5 Digestive processes
5.1 Ruminants
The earliest ruminant was probably an ancestor of the present-day chevrotain. The chevrotain skeleton appears to have remained virtually unchanged for the past 30 million years and, although there are now only four species confined to the jungles of Africa and Southeast Asia, they once had a worldwide distribution. So, chevrotains are placed in the suborder Ruminantia within the order Artiodactyla, to which other deer, antelopes, cattle, sheep and goats also belong. A second suborder, the Tylopoda, contains the camels and llamas; these also have a fermentation chamber within a complex stomach, and are therefore ruminants. So you can now transfer camels from the 'Not known' column of your Table 2 to the 'Ruminants' column. We'll be returning to camels later, too.
SAQ 9
What process is going on when an animal 'ruminates'?
Answer
When an animal ruminates, it retrieves lumps of its food from one compartment of its stomach, gives them a second chewing and then swallows them again into a separate chamber of its stomach where microbes continue to work on digesting the cellulose [p. 94].

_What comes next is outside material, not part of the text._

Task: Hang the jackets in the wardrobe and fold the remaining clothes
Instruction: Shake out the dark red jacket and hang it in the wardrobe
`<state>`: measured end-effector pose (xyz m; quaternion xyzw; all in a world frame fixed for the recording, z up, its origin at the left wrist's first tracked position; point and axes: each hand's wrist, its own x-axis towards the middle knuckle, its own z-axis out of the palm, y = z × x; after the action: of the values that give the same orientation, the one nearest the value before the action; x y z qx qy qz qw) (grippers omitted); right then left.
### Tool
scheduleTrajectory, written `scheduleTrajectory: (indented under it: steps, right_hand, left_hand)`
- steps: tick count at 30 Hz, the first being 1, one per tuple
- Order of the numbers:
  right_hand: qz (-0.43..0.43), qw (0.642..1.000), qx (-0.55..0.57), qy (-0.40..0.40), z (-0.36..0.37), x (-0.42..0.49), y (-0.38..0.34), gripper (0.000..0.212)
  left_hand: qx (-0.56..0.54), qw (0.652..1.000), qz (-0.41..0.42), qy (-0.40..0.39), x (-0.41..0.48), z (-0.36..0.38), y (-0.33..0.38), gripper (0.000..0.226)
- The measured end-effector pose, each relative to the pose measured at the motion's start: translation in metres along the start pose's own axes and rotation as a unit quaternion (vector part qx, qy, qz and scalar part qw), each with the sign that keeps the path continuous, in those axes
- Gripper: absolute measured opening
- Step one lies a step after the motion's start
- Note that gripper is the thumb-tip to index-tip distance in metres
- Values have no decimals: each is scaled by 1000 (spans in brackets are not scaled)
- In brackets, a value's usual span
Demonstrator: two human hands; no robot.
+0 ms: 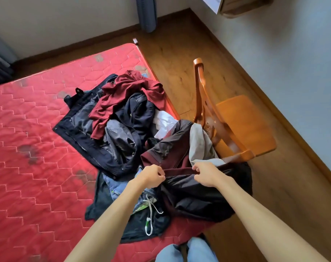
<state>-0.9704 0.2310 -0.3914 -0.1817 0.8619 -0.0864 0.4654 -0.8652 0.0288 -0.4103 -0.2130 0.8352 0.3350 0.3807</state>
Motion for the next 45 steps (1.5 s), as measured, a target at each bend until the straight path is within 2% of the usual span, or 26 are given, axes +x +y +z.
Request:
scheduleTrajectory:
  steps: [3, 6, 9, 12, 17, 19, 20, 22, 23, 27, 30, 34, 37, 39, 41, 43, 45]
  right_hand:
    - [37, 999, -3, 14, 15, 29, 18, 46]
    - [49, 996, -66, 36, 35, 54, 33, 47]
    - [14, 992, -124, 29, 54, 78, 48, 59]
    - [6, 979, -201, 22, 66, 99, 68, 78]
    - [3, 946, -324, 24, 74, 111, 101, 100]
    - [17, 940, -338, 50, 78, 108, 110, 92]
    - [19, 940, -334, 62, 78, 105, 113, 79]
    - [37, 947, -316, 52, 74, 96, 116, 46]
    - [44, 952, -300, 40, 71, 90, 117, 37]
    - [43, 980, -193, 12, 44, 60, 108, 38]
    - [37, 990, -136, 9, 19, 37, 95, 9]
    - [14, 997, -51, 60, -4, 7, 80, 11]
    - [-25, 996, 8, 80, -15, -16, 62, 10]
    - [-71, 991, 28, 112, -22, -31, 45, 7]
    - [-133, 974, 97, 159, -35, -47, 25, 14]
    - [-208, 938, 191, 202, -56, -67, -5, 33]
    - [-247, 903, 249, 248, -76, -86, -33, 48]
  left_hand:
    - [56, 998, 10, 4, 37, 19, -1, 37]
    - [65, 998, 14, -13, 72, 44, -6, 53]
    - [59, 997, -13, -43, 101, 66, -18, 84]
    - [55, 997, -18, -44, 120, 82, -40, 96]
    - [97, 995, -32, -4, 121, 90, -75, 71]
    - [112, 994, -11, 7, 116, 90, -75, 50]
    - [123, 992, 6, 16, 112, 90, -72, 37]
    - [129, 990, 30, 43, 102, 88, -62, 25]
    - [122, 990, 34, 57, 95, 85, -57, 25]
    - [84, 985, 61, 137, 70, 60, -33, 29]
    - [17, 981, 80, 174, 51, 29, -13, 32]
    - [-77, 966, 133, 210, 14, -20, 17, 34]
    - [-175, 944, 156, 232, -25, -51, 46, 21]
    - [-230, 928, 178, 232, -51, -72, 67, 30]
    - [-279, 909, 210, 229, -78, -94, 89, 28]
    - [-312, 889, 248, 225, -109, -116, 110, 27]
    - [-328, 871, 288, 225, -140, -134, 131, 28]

The word 'ruminant' is derived from the Latin word ruminare, to chew again. To allow for the food to be chewed twice, the stomach of ruminants is complex, with four separate sections.
SAQ 10
Look again at Figure 3 and list the four sections of the stomach of a ruminant.
Answer
They are, in order: the rumen, reticulum, omasum and abomasum. (Technically speaking, only the abomasum is a true stomach; the remaining three sections are swellings of the oesophagus, which is the muscular tube that conveys food from the mouth into the stomach itself.)
When a ruminant is feeding, it does so in a series of quick bites, giving the food no more than a cursory chew between its molar teeth, mixing it with large quantities of saliva (several hundred litres per day in domestic cattle) and then swallowing it into the first of the chambers, the rumen. Here powerful muscles churn it with the microbes that start the fermentation process. The food ferments, generating methane and carbon dioxide which are eructed (burped!). The microbes start to break down the cellulose of the cell walls into sugars, thereby releasing other nutrients from inside the cells. The microbes use some of these nutrients for their own metabolism, and in doing so generate fatty acids, which the ruminant can absorb into its blood through the wall of the rumen and can use in its own metabolism. Large pieces of plant material float on top of the fluid in the rumen and are passed to the reticulum, which has honeycomb partitions in its walls. Here the food is formed into balls called 'cuds'.
Eventually the animal takes a break from feeding, selects a resting place where it can keep watch for predators and spends some time ruminating - the cuds are regurgitated and the animal chews the material again, mixing it with saliva and breaking it down into smaller particles. This process gives a bigger surface area for the microbes to continue digestion of the food when it is swallowed again.
Only when the material is very finely ground, does it pass into the omasum, where strong muscular contractions churn it up further. Finally, it enters the true stomach or abomasum, where the normal digestive enzymes get to work to break down the remains of the food and also to digest many of the microbes that have continued along with the food. Digestion continues in the small intestine, and absorption of the digested food into the blood begins through the wall of the small intestine. If any tough plant material has still not been broken down, there is a further opportunity for fermentation, and absorption in the caecum (the bulge from the side of the lower part of the digestive tract). Any material that still remains undigested is expelled from the body as faeces.